Collection entries
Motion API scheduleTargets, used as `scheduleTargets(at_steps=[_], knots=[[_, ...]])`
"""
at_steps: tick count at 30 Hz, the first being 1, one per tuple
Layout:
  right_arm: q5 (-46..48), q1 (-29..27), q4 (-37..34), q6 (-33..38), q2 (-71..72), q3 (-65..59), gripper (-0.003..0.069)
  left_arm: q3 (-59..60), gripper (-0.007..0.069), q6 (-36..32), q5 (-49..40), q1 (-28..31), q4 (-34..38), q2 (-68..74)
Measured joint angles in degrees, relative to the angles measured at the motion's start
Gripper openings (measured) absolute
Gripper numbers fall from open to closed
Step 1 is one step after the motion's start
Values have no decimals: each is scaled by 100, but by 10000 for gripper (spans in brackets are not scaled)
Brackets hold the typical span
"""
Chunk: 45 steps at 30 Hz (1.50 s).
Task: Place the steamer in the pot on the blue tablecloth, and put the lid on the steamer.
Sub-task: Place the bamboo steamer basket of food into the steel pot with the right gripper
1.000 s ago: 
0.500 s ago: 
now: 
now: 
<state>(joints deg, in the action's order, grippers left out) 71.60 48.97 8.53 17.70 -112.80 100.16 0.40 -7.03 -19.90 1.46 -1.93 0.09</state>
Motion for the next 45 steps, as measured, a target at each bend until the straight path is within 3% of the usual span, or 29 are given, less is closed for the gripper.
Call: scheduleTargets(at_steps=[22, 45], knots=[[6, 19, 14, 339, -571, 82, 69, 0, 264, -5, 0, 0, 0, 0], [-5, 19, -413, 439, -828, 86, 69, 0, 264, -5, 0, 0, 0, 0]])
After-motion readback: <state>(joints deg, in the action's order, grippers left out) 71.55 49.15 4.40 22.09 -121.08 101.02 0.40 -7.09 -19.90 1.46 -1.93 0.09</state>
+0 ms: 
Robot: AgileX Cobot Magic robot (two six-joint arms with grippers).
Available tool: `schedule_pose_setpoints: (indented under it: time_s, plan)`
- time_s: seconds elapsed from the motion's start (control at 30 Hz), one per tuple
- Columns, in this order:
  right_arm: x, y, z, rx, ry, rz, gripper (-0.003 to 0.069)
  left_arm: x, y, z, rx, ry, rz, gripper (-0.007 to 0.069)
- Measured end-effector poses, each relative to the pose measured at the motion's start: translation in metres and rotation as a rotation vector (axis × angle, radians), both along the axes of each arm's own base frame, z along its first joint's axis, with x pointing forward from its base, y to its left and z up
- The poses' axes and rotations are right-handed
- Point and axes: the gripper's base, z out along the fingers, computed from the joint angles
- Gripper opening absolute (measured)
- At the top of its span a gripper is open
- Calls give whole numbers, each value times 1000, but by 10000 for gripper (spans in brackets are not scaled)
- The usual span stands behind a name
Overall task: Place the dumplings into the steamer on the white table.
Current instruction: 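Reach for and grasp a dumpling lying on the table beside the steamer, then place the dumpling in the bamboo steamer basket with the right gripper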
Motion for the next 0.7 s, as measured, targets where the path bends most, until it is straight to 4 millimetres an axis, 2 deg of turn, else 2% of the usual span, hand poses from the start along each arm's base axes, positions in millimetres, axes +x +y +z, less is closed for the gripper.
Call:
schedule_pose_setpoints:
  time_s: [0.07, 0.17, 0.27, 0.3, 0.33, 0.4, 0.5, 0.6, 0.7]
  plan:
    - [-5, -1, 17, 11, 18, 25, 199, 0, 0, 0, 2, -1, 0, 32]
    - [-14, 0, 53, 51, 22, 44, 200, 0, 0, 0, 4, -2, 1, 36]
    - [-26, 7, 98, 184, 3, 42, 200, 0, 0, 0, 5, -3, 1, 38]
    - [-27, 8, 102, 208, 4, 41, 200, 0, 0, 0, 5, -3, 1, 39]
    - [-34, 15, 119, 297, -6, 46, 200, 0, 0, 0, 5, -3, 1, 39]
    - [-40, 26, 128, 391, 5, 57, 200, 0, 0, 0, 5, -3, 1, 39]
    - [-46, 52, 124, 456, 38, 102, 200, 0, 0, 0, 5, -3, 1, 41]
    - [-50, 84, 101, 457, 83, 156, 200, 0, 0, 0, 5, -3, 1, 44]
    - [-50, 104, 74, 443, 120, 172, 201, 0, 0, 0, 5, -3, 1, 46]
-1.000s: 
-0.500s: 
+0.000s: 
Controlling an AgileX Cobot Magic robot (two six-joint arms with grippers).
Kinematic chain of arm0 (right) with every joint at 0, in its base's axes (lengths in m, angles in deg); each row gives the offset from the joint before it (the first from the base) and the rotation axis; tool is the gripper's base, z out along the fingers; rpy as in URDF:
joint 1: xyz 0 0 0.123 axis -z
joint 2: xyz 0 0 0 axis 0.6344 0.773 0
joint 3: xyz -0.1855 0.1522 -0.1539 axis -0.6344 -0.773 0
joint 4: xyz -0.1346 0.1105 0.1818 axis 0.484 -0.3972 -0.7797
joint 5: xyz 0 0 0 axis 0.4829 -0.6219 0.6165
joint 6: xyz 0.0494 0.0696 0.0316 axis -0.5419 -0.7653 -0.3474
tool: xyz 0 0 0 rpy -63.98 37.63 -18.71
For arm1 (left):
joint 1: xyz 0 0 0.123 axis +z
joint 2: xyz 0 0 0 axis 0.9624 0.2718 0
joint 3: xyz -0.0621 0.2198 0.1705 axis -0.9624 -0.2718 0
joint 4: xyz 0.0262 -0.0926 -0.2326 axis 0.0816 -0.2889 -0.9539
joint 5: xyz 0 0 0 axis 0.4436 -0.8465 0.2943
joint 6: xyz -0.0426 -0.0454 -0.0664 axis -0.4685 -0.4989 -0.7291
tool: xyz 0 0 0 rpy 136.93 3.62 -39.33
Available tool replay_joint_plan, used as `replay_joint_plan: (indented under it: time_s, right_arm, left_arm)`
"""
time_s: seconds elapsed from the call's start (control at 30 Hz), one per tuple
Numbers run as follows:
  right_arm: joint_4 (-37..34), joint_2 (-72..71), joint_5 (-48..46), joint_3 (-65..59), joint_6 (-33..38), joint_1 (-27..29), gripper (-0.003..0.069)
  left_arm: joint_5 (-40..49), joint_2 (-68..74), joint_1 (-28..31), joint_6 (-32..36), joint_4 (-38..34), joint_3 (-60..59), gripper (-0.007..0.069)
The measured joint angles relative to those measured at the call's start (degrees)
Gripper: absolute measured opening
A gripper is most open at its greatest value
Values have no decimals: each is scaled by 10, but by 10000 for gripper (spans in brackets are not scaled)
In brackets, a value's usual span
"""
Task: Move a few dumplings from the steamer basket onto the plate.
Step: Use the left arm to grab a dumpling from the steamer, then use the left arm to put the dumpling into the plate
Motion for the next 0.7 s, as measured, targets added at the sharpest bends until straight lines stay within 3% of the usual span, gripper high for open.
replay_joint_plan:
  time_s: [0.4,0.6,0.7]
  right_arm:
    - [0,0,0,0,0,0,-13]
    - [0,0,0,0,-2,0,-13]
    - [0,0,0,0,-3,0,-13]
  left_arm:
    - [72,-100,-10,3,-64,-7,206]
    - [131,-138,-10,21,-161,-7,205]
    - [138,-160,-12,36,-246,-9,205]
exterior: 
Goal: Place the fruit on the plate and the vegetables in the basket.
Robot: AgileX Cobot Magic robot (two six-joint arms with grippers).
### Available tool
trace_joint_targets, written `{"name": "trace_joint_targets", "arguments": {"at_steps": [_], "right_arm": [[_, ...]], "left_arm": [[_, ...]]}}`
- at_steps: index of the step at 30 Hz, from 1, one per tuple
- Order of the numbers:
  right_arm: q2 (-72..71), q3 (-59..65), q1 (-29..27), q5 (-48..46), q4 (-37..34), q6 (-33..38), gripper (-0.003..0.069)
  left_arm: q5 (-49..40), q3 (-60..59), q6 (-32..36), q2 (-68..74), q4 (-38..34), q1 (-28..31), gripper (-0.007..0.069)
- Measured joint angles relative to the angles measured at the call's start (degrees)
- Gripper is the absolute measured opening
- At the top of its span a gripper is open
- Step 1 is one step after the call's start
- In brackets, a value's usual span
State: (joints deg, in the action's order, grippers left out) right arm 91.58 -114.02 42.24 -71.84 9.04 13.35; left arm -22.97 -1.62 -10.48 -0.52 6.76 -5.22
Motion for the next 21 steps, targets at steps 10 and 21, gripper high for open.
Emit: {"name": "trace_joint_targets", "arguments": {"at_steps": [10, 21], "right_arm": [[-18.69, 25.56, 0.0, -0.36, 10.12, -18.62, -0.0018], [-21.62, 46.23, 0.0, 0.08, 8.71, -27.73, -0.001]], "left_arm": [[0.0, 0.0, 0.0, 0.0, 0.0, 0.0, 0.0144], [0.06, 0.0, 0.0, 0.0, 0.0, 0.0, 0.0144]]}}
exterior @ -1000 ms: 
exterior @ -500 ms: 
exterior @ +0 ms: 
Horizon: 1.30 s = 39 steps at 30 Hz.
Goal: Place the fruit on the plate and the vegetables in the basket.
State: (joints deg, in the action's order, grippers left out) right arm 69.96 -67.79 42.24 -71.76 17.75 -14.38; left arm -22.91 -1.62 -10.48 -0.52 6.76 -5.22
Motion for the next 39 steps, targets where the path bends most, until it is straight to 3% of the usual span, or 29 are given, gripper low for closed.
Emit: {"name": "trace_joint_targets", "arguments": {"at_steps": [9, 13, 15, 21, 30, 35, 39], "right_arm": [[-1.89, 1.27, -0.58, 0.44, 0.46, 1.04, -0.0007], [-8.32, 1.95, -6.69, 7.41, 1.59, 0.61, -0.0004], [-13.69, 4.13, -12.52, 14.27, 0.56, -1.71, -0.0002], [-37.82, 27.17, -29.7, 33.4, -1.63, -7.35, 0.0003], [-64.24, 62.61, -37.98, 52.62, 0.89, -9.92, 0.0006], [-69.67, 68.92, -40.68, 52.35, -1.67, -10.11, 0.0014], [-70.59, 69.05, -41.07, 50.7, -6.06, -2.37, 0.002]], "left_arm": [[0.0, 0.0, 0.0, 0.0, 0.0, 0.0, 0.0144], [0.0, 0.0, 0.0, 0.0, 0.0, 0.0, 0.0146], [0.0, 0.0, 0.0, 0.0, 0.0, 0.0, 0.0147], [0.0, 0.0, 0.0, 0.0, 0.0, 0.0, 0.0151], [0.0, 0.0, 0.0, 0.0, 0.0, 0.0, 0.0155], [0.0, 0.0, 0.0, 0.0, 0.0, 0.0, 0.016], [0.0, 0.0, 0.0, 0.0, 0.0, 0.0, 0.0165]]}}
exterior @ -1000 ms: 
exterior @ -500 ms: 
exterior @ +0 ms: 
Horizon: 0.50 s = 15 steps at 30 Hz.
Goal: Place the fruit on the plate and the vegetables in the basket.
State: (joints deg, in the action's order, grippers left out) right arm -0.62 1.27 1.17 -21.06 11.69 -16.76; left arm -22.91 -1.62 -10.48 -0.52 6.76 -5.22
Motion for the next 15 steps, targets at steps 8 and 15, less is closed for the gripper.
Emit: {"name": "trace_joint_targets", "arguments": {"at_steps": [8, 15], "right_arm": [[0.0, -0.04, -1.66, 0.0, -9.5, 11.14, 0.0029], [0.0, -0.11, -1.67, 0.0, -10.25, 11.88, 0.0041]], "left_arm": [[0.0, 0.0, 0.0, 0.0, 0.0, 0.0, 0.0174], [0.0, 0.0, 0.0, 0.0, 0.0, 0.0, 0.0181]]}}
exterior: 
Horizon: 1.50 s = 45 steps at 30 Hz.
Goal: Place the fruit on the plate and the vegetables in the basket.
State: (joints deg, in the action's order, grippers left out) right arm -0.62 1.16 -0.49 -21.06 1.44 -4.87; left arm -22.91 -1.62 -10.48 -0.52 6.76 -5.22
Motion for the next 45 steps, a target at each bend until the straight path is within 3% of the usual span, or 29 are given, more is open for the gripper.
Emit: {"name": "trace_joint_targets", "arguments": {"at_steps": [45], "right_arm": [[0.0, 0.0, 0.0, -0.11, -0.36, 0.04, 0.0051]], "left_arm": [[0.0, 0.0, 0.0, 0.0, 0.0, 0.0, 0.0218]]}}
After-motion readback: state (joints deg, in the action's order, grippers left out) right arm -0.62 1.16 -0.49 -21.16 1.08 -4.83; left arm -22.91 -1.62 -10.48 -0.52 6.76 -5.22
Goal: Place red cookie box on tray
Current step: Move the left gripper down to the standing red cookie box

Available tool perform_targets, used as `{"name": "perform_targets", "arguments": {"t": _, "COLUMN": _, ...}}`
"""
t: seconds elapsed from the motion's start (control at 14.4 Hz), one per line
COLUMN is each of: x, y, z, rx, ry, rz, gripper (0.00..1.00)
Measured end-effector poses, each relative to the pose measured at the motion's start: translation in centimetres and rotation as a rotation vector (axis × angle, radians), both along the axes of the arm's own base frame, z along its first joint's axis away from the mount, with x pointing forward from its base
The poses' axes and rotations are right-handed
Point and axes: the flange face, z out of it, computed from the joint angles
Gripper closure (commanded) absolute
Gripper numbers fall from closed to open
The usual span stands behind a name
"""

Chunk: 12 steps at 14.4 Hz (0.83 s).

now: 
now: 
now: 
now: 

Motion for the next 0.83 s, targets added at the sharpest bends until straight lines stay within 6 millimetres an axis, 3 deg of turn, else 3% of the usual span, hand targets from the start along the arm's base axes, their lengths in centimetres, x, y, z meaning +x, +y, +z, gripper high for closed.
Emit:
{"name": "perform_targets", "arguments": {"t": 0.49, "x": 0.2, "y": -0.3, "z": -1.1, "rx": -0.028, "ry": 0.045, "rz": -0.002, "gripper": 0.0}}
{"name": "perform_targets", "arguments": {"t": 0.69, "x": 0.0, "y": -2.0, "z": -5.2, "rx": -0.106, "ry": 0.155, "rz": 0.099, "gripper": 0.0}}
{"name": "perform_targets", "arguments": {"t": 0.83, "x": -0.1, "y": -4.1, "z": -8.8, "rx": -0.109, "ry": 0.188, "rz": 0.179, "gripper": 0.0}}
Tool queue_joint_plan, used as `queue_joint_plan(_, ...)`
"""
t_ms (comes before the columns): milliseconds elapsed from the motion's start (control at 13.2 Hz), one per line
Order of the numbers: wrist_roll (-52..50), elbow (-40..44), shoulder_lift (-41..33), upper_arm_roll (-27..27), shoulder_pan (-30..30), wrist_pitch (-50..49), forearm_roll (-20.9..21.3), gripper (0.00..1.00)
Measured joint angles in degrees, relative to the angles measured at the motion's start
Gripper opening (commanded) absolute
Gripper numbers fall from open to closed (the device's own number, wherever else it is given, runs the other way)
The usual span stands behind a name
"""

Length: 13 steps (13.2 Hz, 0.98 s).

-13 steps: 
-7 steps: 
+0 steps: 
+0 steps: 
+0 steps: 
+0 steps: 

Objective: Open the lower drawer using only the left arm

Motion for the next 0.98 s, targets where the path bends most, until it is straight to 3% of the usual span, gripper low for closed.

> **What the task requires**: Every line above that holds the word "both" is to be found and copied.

> **Final answer**:
- Measured end-effector poses, each relative to the pose measured at the motion's start: translation in metres and rotation as a rotation vector (axis × angle, radians), both along the axes of each arm's own base frame, z along its first joint's axis, with x pointing forward from its base, y to its left and z up
Measured end-effector poses, each relative to the pose measured at the motion's start: translation in centimetres and rotation as a rotation vector (axis × angle, radians), both along the axes of the arm's own base frame, z along its first joint's axis away from the mount, with x pointing forward from its base

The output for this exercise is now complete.